_TRY IT_
In the entries below, every line with the string "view" is to be reported.

-*-

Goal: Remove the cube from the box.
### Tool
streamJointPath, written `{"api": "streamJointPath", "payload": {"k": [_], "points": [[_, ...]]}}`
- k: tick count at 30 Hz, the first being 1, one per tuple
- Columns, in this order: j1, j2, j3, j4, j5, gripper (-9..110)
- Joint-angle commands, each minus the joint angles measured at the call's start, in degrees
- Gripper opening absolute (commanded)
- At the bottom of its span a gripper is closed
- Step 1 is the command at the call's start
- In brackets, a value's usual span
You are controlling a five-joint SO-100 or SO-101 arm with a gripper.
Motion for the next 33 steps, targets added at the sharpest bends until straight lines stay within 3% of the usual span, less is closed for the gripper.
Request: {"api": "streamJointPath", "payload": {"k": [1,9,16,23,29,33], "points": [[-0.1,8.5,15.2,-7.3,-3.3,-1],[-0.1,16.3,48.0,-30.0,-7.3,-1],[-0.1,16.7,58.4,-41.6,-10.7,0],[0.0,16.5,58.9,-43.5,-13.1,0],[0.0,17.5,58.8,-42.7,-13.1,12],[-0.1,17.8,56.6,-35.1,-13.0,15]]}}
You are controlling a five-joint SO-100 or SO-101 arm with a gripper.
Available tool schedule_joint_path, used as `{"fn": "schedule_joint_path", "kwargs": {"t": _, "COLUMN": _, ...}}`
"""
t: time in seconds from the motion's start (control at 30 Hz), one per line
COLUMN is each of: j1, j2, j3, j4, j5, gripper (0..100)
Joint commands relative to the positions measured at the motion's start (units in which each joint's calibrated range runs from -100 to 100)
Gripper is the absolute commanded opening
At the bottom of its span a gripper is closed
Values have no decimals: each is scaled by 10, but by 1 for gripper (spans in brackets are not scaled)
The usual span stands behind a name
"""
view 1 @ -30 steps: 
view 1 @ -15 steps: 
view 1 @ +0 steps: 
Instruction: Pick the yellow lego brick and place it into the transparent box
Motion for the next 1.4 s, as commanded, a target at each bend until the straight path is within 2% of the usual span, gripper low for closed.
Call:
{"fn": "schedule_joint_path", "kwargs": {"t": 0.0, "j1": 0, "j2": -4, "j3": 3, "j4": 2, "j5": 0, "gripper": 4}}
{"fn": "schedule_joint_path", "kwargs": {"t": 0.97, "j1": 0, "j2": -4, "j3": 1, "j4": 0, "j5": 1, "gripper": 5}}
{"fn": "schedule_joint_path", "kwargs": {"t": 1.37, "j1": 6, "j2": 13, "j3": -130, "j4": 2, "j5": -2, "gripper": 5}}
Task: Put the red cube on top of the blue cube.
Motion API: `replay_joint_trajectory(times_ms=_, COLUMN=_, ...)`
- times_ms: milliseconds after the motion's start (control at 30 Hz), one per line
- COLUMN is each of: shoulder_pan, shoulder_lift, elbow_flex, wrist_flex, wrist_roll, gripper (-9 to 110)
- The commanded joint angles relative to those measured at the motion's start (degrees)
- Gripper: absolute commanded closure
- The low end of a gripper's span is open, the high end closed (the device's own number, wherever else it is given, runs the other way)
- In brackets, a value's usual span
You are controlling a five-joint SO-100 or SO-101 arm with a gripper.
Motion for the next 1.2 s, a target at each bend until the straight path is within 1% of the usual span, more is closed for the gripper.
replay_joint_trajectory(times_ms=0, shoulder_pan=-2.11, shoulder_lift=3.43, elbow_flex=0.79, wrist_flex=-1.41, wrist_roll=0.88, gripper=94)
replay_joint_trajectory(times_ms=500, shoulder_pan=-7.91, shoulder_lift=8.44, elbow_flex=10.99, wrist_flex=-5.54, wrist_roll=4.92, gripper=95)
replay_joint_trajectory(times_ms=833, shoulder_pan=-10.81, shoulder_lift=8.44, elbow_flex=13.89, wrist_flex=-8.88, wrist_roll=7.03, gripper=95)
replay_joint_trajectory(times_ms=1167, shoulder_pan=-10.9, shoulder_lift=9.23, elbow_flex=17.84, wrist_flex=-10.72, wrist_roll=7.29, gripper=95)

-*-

_WRITTEN ANSWER_
view 1 @ -30 steps: 
view 1 @ -15 steps: 
view 1 @ +0 steps: 

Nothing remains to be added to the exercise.